(Input records begins)
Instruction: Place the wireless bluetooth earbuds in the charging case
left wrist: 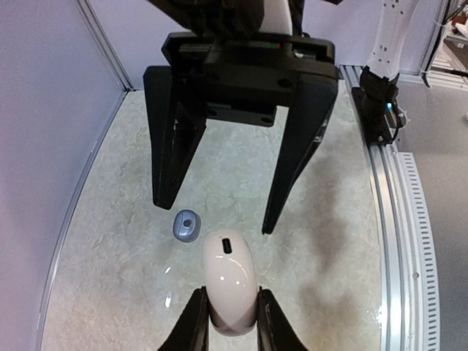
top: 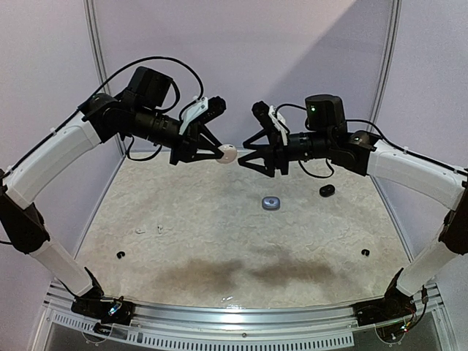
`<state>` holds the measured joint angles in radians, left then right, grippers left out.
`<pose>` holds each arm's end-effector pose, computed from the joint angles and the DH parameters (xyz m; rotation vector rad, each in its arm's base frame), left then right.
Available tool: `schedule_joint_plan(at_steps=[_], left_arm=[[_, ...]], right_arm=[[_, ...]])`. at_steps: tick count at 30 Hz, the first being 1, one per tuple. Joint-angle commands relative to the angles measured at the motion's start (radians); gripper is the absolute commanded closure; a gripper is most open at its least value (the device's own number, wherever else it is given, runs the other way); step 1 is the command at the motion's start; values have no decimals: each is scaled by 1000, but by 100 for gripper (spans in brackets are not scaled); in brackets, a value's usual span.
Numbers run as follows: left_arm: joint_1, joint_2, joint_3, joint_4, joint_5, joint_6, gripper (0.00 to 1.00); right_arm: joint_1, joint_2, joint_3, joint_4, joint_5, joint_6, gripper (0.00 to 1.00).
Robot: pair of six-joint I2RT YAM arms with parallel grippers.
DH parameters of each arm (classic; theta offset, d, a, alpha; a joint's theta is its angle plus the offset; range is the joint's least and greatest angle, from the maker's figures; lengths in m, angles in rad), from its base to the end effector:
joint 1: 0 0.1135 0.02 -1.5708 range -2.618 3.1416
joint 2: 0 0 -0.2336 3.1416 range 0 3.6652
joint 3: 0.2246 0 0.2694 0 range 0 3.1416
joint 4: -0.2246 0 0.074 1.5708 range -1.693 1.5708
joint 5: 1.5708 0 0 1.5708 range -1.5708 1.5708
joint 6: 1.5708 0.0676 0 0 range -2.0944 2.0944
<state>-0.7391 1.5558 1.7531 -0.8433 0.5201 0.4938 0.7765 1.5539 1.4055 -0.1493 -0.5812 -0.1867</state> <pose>0.2495 -0.2729 0.3775 1.5019 1.6177 -0.7113 0.2661 0.3134 0.3293 -1.2400 1.4747 0.9425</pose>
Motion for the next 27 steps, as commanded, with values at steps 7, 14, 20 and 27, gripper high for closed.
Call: schedule_joint_plan(at_steps=[7, 14, 20, 27], left_arm=[[-16, -9, 14, -34, 5, 51, 100], [-16, -11, 17, -26, -3, 44, 100], [-16, -10, 16, -27, -1, 47, 100], [-16, -11, 17, -11, -3, 34, 100]], right_arm=[[-1, 75, 101, 35, -161, 43, 49], [10, 117, 132, 33, -196, 46, 59], [10, 126, 147, 20, -216, 45, 77], [9, 136, 164, -13, -209, 42, 90]])
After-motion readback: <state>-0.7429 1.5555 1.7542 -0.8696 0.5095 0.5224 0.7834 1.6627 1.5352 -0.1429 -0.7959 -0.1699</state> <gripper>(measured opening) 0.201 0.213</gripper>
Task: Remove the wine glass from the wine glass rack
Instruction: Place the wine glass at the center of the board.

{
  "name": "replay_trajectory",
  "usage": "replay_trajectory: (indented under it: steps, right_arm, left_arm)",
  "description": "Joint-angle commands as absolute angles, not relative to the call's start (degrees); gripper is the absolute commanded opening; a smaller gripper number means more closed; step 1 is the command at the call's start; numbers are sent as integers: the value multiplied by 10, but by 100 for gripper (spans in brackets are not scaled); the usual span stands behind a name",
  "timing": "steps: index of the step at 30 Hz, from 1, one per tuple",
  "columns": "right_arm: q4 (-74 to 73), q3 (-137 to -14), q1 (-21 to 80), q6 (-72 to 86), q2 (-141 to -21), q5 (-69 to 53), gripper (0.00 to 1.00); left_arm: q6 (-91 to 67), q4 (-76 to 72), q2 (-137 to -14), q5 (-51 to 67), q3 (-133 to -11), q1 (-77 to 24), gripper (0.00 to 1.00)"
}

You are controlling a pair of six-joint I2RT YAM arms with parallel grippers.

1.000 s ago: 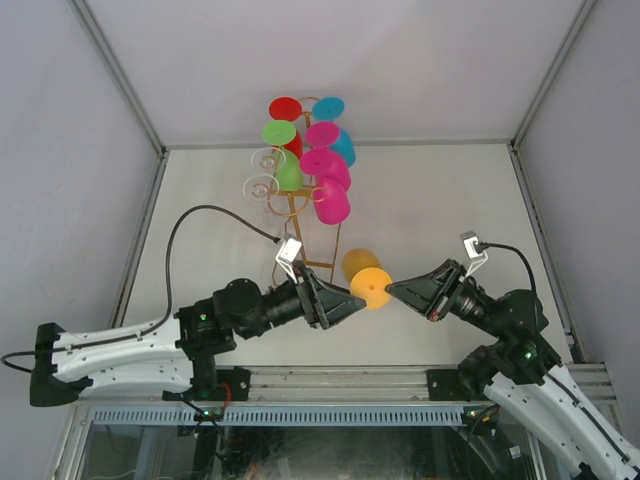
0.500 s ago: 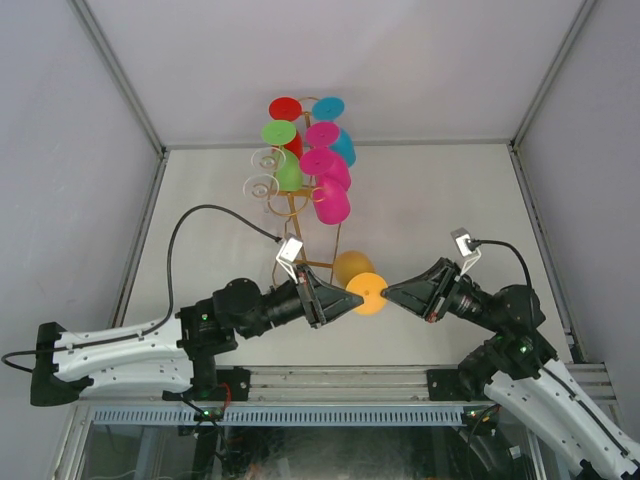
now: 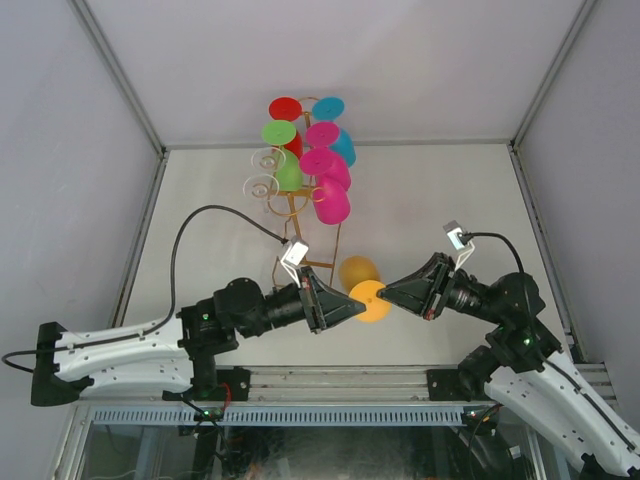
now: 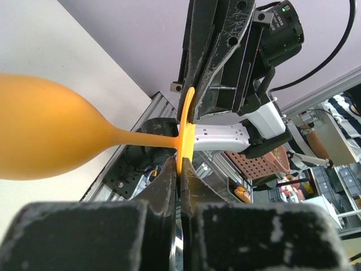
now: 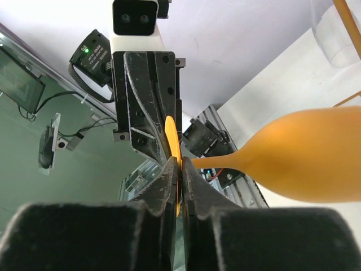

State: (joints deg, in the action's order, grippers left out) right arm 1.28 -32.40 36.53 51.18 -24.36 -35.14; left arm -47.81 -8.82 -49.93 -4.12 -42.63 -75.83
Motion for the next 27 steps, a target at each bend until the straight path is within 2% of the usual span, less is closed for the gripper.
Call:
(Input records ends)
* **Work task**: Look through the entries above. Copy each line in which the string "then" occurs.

* **Solved problem**:
`<state>` holds the measured joint angles in radians, left then right, grippers left out.
`<pose>` holds each arm's end-effector pose, computed from the joint angles and the DH parameters (xyz m; rotation vector rad, each in its arm's base frame), left then right.

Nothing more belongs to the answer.